Using some of the code in 04 Linear Regression Using Stochastic Gradient Descent (SGD).ipynb), write these functions

• model, error_trace = train_linear(X, T,learning_rate, n_epochs)

• X is a two-dimensional matrix (np.array) with each row containing one data sample
• T is a two-dimensional matrix of one column containing the target values for each sample in X. X.shape is equal to T.shape
• learning_rate is the factor multiplying the negative derivative
• n_epochs is the number of training epochs to iterate over
• model is the two-dimensional matrix of one column containing the resulting weights
• error_trace is a list of RMSE values, calculated after each epoch, using your rmse function
• predict = use_linear(model, X)

• X is a two-dimensional matrix (np.array) with each row containing one data sample
• model is the result of a call to train_linear
• predict is a two-dimensional matrix of one column containing the predicted values for each value in T
• error = rmse(predict, T)

• T is a two-dimensional matrix of one column containing the target values for each sample in X
• predict is the result of a call to use_linear(model, X)
• error is the square root of the mean of the squared error between predict and T

# Examples for Testing Your Code¶

In :
n_samples = 100
X = np.linspace(0, 10, n_samples).reshape((-1, 1))
T = 0.2 - 0.03 * X + np.random.normal(0, 0.05, (n_samples, 1)) + 0.01 * (X - 8)**3
T = -0.8 - 0.04 * X  + 0.003 * (X - 2)**3

In :
w, error_trace = train_linear(X, T, 0.001, 500)
print(rmse(use_linear(w, X), T))

0.2631104380467893

In :
plt.figure(figsize=(10, 6))
plt.subplot(1, 2, 1)
plt.plot(error_trace)

plt.subplot(1, 2, 2)
plt.plot(X, T, 'o', label='Target')
plt.plot(X, use_linear(w, X), 'o', label='Prediction')
more_xs = np.linspace(-5, 15, 100).reshape((-1, 1))
plt.plot(more_xs, use_linear(w, more_xs), label='more xs')
plt.legend(); ## Tanh Model¶

Write two new functions that train and use a model formed by calculating the $\tanh$ function of the weighted sum of a linear model.
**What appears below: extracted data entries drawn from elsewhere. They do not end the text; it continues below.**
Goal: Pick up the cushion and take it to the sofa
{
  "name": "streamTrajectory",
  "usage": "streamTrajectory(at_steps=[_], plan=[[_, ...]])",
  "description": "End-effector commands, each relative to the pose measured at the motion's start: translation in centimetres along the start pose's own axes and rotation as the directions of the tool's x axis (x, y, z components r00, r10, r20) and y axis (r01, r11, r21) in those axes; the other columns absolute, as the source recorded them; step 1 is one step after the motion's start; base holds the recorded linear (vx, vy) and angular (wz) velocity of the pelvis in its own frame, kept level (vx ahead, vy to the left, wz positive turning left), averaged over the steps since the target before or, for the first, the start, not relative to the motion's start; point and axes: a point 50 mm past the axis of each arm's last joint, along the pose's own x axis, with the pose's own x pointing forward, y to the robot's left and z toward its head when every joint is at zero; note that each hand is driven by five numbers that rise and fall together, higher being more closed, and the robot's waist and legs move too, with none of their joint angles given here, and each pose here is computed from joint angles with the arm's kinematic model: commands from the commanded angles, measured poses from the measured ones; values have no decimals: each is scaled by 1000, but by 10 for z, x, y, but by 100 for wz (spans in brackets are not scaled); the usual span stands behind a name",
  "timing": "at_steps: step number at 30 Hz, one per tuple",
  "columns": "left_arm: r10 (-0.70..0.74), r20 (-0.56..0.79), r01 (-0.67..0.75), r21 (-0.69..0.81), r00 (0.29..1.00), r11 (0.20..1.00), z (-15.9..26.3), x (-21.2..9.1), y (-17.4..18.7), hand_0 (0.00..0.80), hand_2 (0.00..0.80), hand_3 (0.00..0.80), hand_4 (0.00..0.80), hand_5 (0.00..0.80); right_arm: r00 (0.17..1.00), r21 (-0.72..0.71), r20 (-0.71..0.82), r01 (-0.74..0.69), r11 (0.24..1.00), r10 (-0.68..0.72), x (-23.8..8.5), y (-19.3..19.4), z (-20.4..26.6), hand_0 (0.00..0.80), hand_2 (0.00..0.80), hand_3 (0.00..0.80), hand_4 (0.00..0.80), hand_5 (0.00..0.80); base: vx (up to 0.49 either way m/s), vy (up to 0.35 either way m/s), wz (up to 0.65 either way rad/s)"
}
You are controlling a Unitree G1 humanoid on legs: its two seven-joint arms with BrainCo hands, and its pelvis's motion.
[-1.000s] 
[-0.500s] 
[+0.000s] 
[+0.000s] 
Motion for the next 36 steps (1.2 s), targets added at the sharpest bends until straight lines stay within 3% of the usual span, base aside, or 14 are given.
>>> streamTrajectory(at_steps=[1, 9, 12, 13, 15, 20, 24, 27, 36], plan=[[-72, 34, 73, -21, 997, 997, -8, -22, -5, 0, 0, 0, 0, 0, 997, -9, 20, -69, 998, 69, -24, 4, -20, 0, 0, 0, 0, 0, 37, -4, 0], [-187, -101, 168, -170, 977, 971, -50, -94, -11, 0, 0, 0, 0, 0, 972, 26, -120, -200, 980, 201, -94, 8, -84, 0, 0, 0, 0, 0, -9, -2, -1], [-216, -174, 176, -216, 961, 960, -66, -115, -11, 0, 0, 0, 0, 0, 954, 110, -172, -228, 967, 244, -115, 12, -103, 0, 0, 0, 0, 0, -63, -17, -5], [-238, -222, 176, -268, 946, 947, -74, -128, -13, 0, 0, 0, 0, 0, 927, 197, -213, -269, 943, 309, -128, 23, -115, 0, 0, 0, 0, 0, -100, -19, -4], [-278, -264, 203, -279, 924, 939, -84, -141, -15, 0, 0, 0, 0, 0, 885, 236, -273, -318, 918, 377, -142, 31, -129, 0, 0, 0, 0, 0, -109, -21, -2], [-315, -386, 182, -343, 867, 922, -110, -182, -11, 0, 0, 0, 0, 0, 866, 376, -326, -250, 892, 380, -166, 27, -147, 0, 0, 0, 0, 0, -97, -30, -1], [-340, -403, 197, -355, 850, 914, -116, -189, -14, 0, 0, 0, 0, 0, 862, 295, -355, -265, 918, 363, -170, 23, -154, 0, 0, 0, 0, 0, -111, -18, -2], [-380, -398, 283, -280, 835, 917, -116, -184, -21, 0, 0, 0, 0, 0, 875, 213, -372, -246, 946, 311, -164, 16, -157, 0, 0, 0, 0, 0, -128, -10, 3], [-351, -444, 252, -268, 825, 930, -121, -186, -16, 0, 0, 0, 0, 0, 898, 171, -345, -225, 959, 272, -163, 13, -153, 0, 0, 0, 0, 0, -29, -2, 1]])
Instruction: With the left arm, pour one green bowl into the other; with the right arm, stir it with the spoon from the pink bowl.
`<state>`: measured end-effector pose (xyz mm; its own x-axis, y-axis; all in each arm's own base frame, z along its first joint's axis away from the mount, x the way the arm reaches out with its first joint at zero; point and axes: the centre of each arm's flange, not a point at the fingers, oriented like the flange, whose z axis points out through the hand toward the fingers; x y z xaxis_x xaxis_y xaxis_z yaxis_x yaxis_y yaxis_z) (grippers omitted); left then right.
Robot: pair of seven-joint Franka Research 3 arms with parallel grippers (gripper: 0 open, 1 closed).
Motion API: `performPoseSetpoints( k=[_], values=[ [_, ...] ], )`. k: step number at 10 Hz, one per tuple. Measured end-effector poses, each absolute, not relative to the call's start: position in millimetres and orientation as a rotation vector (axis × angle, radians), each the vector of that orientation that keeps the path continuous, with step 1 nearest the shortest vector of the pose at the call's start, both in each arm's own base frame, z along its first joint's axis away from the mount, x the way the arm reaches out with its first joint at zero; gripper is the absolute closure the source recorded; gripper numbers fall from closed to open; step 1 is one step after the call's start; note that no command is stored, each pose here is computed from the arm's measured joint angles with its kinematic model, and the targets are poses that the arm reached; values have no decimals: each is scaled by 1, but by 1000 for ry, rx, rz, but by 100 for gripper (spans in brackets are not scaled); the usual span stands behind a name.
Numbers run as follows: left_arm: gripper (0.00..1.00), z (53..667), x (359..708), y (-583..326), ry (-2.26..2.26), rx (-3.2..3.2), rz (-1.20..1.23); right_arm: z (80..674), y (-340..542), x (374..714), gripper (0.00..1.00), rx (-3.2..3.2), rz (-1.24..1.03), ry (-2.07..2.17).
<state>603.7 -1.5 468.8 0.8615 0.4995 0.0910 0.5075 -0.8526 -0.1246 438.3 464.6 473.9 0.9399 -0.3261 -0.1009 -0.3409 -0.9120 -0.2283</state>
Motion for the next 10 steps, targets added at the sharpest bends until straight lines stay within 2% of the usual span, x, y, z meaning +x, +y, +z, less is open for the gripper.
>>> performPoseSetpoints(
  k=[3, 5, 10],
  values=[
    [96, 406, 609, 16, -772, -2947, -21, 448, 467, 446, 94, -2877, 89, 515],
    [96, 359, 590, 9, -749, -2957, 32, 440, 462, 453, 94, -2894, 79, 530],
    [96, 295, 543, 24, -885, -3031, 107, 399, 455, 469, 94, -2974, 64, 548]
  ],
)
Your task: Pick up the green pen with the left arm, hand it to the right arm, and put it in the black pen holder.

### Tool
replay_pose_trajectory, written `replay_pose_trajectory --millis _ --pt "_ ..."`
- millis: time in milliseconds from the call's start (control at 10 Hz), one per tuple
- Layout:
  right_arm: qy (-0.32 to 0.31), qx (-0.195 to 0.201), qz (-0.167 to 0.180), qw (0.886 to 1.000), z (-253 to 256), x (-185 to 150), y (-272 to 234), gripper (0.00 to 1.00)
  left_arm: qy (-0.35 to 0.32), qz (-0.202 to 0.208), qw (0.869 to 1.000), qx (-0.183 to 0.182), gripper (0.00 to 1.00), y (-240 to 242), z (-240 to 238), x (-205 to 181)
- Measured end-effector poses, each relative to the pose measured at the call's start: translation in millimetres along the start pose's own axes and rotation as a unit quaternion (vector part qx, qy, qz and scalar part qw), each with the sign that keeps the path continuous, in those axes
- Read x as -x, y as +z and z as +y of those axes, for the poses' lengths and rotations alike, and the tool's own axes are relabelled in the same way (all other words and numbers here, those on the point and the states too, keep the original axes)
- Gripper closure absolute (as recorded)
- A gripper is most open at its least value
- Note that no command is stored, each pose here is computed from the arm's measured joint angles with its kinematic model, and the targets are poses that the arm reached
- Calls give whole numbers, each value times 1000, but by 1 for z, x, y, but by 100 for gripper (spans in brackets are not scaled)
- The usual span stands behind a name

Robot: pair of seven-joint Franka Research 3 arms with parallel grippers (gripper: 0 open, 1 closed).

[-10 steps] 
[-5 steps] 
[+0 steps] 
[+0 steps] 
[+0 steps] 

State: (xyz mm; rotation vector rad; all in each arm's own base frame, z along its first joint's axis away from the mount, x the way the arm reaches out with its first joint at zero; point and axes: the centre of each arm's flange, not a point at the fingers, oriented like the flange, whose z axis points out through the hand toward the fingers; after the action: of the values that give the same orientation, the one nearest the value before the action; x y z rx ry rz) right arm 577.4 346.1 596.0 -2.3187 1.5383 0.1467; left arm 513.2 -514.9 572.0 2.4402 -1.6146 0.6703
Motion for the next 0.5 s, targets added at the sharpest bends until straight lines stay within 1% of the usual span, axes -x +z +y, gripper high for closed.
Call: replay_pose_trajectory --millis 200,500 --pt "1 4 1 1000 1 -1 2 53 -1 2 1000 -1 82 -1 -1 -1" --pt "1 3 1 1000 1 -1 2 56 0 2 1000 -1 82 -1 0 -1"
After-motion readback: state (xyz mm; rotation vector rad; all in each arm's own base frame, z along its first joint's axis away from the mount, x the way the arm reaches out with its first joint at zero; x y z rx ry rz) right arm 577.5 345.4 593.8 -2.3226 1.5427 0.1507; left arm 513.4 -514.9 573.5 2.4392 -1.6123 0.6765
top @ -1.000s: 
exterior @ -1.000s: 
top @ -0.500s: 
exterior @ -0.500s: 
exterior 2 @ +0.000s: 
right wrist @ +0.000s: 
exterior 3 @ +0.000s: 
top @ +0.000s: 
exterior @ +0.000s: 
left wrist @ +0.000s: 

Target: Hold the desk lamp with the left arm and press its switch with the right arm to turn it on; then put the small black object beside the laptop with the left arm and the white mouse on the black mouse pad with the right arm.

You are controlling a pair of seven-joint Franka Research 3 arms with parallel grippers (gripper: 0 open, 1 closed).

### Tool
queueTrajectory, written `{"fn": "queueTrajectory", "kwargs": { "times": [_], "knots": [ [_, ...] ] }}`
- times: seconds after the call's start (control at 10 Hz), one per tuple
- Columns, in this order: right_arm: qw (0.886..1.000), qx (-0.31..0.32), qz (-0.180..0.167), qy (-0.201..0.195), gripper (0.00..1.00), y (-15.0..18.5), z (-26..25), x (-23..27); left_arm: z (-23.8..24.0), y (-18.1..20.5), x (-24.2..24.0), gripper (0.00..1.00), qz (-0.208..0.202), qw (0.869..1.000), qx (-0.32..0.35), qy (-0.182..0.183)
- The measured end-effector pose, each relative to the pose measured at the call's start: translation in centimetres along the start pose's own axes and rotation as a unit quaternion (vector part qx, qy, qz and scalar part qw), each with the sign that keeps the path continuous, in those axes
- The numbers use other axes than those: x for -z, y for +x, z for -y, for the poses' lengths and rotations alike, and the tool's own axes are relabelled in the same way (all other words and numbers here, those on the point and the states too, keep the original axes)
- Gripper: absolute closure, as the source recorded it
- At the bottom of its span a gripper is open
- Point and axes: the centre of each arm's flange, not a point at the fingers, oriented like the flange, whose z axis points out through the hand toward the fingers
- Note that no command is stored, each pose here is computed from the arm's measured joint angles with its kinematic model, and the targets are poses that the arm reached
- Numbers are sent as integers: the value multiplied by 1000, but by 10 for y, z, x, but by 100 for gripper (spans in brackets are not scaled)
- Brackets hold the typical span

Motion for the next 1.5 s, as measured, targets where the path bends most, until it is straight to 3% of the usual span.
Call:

Given the weight vector, $\wv$, as a column vector, and the $n^{th}$ input sample, $\xv_n$, as a column vector, the prediction for the above linear model can be written as

$$y_n = \xv_n^T \wv$$

The prediction for our $\tanh$ model is given by

$$y_n = \tanh (\xv_n^T \wv)$$

To implement the function to train a $\tanh$ model, you must derive the grad9ejt of the sum of squared error function with respect to the weights. This derivation now involves the gradient of the $\tanh$ function. Use latex math notation to show this derivation. Search the net for help. This site, for example is amazingly helpful. Remember the chain rule for taking derivatives?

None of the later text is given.